The scruffy little SOCO shook his head. "Not a thing; of course, I wasn't there long. Davidson and Lloyd were already there, with another one of those spooky-doos, wielding all those weird gizmos they use when investigating something."
"Another grand entrée from Harkness, then?" Swanson asked with a wry smile.
Cochrane shook his head again. "Not this time. He only had eyes for Jones. If it were someone else, I'd almost say he was panicking. But Harkness doesn't panic."
"Not usually," Swanson agreed. "He might be making an exception this time, though."
"Because of Jones?" Detective M'Benga, a slender black man with a clean-shaven head asked in surprise. "They've got a thing running? That's odd."
"Why would it be?" Detective Flores shrugged; he wasn't a fan of Torchwood in general and even less of Captain Harkness in particular. "Everyone knows that Harkness would shag everything with a pulse and perhaps a few things without one, too. Why would Jones be an exception?"
"Because he's their boss now, and because – unlike Harkness – he's not that kind of bloke, perhaps?" their newbie, Detective Moira Fenner asked back. "I can understand Harkness, too," she added with dreamy eyes. "I wouldn't want to lose Jones, either; that boy is absolutely gorgeous."
"Can we stop the drooling and the gossip for a moment and focus on the facts?" Swanson asked, a lot sharper than intended; whether she was willing to admit or not, she was worried about the young Torchwood director, too. "Where have they taken Jones?"
"To St. Helen's," Eiry Conway replied. "Doctor Harper said that the Torchwood base doesn't have the right facilities to treat a comatose patient, and as they already work with some of the doctors there, that was the most logical arrangement."
Swanson nodded. "Right. I remember. I'll go to St. Helen's then and see if I can get anything out of Harkness. Perhaps the concern for Jones will make him a bit more cooperative than usual. When I'm back, I want every detail about this case, no matter how small or insignificant it seems, on my desk. Understood?"
The others nodded in unison and were off to do their jobs. Swanson headed for the garage to get her car.
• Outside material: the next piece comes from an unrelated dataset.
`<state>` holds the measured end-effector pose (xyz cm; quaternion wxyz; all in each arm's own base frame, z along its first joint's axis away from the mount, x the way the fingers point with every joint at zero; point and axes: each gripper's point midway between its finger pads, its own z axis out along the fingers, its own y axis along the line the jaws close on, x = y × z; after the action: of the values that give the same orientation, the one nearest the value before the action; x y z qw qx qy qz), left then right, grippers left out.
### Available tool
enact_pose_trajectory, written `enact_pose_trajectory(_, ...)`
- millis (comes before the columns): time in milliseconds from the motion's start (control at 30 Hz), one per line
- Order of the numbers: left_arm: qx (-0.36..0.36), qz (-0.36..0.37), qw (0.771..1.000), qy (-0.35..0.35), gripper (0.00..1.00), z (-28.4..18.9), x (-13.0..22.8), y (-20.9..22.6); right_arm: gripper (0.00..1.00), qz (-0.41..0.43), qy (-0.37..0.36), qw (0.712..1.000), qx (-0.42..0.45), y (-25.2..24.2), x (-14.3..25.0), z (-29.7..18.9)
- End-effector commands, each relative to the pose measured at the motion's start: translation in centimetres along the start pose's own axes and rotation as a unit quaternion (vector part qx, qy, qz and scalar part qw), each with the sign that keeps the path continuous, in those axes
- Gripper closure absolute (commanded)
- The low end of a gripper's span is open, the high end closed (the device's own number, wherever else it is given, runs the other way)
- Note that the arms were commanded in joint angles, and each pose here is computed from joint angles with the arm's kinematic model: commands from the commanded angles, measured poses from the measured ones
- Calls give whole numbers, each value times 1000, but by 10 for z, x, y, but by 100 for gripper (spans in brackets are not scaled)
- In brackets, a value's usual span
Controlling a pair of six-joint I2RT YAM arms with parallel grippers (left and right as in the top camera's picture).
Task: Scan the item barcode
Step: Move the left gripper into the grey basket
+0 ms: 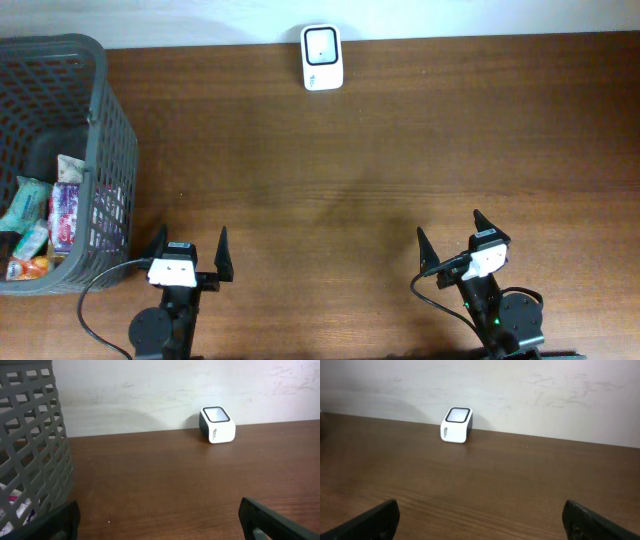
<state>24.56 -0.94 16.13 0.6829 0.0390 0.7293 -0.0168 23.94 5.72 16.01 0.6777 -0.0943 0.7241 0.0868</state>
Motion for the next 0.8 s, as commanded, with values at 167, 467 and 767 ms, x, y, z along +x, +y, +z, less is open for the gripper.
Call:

The emergency call reached Tom Milligan in one of the better restaurants of Cardiff – generally known among the locals as that French place, as very few could actually pronounce its name – where he was having a late dinner with Martha Jones and Doctor Fox. A very late one; but again, he and Emilia had a lot to catch up with… mostly from the "talking shop" category, as they didn't want to discuss personal matters in front of a third party.
They had just run out of career-related news, and the discussion was turning to Emilia's current project at the UNIT base, when Tom's phone rang. He answered it, listened to someone with a frown, asked a few questions before disconnecting, and then rose from his seat.
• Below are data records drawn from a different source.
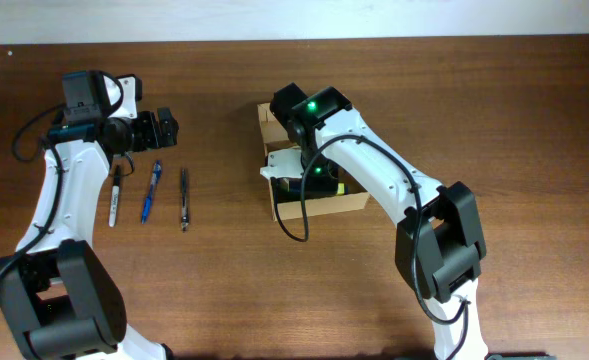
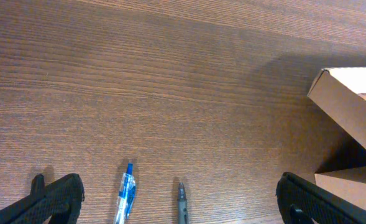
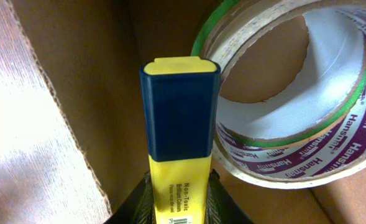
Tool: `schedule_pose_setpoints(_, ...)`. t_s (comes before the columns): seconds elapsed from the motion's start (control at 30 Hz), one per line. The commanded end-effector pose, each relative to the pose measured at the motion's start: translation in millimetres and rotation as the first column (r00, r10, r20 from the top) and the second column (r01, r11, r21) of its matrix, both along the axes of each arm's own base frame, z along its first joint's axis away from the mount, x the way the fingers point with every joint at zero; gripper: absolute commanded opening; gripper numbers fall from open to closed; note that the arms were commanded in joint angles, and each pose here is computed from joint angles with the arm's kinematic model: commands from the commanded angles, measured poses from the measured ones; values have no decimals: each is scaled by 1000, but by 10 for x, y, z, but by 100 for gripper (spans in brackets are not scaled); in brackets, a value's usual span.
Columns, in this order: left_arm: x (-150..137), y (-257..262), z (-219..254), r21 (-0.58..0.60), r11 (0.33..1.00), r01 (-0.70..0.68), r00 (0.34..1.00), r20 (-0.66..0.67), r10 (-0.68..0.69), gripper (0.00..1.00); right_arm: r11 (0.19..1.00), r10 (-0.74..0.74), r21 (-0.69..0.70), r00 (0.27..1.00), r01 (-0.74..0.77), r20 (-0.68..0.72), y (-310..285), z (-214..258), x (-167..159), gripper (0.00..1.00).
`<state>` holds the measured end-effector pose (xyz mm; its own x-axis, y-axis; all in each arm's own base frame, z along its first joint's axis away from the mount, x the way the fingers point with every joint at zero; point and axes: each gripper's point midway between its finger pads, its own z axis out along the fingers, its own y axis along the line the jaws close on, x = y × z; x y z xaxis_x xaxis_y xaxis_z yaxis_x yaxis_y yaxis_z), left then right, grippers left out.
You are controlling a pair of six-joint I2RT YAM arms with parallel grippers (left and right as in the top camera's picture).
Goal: Pack container
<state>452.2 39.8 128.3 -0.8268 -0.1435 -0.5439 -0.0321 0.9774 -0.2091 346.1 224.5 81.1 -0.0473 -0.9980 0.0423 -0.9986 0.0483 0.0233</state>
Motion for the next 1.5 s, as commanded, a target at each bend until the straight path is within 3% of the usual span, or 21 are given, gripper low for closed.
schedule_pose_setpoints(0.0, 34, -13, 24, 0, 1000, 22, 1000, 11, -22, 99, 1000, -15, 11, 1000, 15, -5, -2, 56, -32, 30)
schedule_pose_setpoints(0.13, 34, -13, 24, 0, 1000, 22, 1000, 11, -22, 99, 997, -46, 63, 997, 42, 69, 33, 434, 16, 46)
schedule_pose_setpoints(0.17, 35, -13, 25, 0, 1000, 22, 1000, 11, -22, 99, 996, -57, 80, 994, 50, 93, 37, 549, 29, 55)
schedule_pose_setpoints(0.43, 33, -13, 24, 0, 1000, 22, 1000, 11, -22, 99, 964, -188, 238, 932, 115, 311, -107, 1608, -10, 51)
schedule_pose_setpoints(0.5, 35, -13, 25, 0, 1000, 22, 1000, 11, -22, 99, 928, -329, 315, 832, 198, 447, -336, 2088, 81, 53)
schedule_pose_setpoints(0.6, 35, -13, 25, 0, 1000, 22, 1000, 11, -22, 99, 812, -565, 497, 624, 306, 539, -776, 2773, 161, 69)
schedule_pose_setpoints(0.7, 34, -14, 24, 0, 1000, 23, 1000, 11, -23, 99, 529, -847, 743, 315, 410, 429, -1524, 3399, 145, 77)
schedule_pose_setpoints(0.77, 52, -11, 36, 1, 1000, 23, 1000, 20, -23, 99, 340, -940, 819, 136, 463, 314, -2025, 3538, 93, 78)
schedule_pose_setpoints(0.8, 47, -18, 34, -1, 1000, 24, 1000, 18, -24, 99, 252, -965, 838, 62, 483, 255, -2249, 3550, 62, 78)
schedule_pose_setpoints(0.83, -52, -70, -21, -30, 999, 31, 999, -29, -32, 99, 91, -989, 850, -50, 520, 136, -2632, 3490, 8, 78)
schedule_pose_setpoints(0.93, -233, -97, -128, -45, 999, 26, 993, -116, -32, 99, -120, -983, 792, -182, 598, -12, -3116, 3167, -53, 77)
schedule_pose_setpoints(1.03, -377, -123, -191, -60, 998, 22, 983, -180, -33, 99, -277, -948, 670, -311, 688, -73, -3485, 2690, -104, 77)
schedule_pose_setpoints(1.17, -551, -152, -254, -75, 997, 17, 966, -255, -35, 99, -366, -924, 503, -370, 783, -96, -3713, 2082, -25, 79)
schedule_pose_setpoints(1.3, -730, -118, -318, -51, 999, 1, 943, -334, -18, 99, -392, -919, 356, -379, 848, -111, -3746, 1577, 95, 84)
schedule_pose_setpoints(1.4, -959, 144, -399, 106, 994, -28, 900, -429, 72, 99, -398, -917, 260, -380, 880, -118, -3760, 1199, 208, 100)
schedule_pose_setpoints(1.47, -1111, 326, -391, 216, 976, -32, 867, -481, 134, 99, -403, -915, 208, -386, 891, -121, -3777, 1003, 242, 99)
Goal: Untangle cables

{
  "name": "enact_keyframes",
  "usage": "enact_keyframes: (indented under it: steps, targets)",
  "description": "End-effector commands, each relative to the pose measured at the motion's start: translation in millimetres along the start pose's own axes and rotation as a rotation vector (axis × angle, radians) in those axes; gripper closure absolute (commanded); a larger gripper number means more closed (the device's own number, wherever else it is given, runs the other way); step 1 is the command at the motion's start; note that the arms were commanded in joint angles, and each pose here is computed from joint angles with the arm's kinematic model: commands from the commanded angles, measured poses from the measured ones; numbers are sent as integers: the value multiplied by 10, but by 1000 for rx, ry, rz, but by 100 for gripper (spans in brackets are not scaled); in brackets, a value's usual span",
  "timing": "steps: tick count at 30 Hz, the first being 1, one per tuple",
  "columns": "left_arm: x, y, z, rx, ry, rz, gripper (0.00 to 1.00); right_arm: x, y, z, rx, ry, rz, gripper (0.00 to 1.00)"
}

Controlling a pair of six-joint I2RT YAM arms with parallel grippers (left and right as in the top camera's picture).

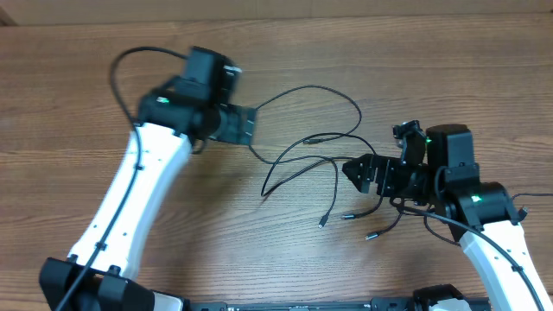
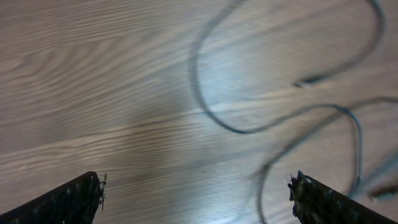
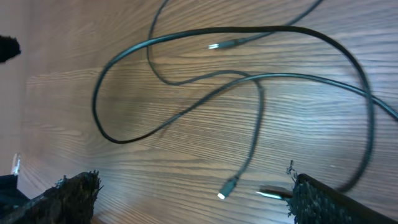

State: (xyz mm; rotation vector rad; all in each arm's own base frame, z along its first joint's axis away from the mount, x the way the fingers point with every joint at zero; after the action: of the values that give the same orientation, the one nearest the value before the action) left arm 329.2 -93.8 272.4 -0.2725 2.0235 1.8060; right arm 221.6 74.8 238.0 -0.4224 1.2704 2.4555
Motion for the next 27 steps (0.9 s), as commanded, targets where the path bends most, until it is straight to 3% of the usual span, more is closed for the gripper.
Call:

"I'm sorry, Em," he said to his ex, "but I have to go." Looking at Martha, he added. "Ianto's been attacked. They've brought him to St. Helen's, and Owen needs my help."
Martha jumped to her feet. "I'll go with you."
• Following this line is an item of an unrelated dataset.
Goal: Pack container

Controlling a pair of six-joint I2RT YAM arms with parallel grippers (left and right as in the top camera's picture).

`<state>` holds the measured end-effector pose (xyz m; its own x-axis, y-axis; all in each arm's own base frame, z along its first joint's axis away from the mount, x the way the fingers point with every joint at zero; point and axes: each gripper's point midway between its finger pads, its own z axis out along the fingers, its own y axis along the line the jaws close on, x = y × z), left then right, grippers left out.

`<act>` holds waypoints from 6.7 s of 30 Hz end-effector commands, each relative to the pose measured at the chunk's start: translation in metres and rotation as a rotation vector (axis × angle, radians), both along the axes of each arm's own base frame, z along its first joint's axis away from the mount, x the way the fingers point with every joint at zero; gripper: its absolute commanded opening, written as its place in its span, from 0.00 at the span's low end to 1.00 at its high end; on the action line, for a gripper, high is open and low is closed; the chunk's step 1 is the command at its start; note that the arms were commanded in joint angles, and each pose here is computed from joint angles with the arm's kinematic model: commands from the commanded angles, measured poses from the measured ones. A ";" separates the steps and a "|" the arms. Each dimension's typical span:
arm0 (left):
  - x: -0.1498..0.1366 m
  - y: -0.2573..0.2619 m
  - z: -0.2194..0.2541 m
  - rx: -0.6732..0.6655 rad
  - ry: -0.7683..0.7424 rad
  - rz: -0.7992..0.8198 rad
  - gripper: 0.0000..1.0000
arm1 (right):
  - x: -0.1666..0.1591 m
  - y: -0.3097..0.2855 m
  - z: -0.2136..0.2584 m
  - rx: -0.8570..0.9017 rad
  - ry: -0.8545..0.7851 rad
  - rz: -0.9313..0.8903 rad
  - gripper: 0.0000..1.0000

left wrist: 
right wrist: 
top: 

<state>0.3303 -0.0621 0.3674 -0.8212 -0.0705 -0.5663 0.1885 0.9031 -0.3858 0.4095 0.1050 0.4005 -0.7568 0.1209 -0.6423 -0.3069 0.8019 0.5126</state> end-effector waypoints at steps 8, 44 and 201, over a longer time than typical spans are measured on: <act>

"That's not necessary," Tom replied. "Angie is on duty tonight; between the three of us, we can surely treat a single patient. Even if it's our boss."
"Sure, but Jack will need me," Martha said. "If Ianto is in a bad shape, Jack will be devastated. Ianto is his lifeline; he can't go on without him."
Tom shook his head. "I don't really think that Jack would be in life-threatening danger," he phrased his comment very carefully because of Em's presence. Jack's immortality was still a secret, and it was supposed to remain one.
"Not physically," Martha allowed, "but he's in a fragile state of mind. Has been since… well, since he came back. He will need a friend right now. Let's pay the bill; we can drop Em off at her hotel on our way to the hospital.
The other two agreed with the suggestion, and soon they were on their way to St. Helen's, reaching the parking lot at the same time as Detective Swanson.
"Any news?" Swanson asked.
Tom shrugged. "I just got the call. Let's see the patient first, shall we? I suppose he's in one of the private rooms."
Swanson nodded. "Follow me. I know a shortcut through the basement."
The others didn't ask how she'd come to know such shortcuts. Instead, they followed her through the basement which, as Tom mentally noted, was in an inexcusable shape – for a hospital anyway. He started worrying in earnest. If Ianto survived the attack itself, he might still die because of the general lack of hygiene in the hospital itself. He'd have to see that their young boss got to a better clinic, as soon as possible.
Fortunately, the private rooms were in a much better shape, he found. Impeccable, in fact, and Tom released a breath he hadn't been aware of holding. There were two beds in Ianto's room, one of them empty, the other one occupied by Ianto himself, wearing one of those ugly hospital scrubs, as the others hadn't had the chance to fetch him something of his own.
Other than being unconscious, he seemed unharmed, as if he were simply sleeping. Not that it could have been a pleasant sleep, though; his expression was tense, his brows were drawn together, his lips pressed into a thin line, and his forehead was damp with cold sweat, plastering his hair to his pasty skin. There were electrodes attached to various parts of his body, transmitting readings to a strange-looking portable scanner of supposedly alien origins, the readings of which Owen was studying with an unhappy scowl on his face, while Angie – Dr. Connolly – was making notices by hand into an old-fashioned notebook.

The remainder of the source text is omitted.